Au nom de la Congrégation, le Père Général adressa quelques mots cordiaux de
salutation (six minutes) au Pape. Après, le Pape tint un discours de 21
minutes, répondant aux attentes de l’audience. Les deux références au Père
Kolvenbach furent accentuées par des applaudissements. À la fin du discours,
le Père Général présenta les membres du Conseil au Pape. Chacun d’entre eux
salua le Pape et reçut un petit souvenir de la visite. Quand fut le tour
du Père Kolvenbach, le sourire et la poignée de main du Pape témoignèrent du
lien chaleureux et fructueux qu’ils maintinrent les dernières années. Vers
12h30, l’audience fut terminée et les membres de la Congrégation rentrèrent
à la Curie en échangeant pendant leur chemin de retour leurs impressions.

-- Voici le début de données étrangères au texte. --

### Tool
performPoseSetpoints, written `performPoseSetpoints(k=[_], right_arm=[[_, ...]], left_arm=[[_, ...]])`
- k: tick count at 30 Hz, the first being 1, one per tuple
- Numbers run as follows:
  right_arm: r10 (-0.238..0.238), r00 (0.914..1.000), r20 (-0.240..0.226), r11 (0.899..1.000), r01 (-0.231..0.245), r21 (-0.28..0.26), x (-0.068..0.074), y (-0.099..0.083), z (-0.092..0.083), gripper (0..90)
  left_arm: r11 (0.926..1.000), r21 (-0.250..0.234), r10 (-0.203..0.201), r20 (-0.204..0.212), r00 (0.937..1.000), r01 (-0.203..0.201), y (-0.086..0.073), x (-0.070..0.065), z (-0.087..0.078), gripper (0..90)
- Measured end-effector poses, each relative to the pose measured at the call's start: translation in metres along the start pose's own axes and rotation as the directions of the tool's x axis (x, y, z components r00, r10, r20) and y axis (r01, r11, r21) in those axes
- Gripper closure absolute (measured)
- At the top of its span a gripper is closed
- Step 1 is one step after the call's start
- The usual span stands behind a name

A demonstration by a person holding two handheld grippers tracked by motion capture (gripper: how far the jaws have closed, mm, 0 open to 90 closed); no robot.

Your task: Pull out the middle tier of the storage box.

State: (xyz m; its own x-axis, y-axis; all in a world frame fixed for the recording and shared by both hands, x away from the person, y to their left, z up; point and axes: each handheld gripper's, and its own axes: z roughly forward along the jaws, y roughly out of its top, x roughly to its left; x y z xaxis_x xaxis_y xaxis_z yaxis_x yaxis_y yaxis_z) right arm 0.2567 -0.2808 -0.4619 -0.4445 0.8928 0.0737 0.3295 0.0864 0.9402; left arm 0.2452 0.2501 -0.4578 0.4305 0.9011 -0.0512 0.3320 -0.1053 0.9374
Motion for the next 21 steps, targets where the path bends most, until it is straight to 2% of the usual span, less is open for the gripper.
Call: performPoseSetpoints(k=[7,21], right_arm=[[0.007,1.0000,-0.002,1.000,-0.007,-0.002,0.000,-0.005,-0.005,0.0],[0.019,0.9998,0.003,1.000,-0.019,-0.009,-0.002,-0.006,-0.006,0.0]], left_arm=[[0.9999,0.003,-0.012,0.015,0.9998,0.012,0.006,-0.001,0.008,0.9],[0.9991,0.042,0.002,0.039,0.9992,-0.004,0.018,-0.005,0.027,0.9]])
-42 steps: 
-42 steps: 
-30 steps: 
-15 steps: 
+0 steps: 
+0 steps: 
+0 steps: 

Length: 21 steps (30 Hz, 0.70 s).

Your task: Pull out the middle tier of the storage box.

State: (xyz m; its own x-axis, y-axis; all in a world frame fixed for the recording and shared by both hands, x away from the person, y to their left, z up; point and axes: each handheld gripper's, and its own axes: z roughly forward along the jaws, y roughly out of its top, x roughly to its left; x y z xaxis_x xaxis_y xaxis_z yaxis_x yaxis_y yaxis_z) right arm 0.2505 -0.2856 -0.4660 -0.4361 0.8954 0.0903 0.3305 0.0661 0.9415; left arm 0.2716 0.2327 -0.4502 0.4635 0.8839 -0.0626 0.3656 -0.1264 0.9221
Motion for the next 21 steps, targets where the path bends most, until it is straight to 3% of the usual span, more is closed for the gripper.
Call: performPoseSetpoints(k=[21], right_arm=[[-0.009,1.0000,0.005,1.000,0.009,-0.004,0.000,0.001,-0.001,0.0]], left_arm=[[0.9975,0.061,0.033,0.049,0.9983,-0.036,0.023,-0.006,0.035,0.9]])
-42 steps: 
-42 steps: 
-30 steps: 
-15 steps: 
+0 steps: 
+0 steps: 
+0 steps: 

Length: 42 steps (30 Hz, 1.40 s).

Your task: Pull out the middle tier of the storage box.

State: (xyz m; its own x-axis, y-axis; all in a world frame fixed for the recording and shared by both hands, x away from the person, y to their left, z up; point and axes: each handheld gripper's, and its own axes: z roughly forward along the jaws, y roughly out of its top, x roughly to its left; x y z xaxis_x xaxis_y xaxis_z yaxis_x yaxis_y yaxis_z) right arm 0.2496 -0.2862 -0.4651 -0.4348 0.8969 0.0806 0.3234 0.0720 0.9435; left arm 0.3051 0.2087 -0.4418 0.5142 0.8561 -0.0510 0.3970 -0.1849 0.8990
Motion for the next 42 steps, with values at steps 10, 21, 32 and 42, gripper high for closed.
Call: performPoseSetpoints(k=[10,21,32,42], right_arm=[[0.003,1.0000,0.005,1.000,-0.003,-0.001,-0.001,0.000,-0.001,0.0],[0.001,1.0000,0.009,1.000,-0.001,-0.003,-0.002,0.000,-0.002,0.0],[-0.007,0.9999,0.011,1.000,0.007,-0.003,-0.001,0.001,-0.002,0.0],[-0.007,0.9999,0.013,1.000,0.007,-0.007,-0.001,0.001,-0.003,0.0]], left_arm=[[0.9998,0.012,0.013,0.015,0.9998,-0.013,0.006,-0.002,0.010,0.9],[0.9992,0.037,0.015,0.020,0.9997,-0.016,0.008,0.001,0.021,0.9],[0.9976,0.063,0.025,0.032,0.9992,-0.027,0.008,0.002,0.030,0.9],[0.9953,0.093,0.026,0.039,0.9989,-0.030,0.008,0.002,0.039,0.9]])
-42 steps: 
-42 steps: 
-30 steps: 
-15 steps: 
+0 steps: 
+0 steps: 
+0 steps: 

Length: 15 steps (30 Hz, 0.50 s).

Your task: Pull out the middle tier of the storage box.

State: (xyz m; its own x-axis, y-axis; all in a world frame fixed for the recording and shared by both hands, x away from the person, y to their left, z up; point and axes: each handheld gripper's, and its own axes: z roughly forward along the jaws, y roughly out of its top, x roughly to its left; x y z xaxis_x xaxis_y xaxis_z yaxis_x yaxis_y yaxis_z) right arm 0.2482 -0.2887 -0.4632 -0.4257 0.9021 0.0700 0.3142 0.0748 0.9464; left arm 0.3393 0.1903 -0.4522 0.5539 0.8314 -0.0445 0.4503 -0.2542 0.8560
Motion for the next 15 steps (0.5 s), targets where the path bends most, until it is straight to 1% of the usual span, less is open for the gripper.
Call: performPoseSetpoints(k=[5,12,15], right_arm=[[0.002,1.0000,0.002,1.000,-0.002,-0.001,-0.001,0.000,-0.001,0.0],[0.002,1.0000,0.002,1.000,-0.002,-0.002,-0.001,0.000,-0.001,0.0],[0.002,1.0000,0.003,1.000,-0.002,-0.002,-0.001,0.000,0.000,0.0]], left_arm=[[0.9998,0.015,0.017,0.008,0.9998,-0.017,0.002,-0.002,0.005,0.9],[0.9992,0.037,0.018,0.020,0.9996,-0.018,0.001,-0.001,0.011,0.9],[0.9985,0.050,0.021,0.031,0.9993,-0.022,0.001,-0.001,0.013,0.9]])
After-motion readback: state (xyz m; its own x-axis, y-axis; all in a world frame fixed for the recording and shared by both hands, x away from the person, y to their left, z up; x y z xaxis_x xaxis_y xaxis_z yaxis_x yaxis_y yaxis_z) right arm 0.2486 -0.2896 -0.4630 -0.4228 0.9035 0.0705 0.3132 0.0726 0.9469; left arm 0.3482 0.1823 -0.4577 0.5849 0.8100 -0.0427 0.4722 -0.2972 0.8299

À 15h30, la Congrégation a repris son travail en séance plénière. Les
interventions évoquèrent spontanément l’Audience du matin et la satisfaction
qu’elle avait suscitée était évidente. « Un discours venant du cœur », dit
quelqu’un, en énonçant clairement l’estime du Saint Père pour les Exercices
Spirituels, et son appréciation pour le service de la Compagnie à l’Église
dans le passé. Le Pape a cité les paroles adressées par Paul VI aux jésuites
en 1974 : « Partout dans l’Église, même dans les domaines les plus
difficiles et spécialisés, dans les cercles sociaux il existait ou il existe
toujours une confrontation entre les besoins urgents de l’homme et le
message éternel de l’Évangile, là il y a eu et il y a des jésuites ».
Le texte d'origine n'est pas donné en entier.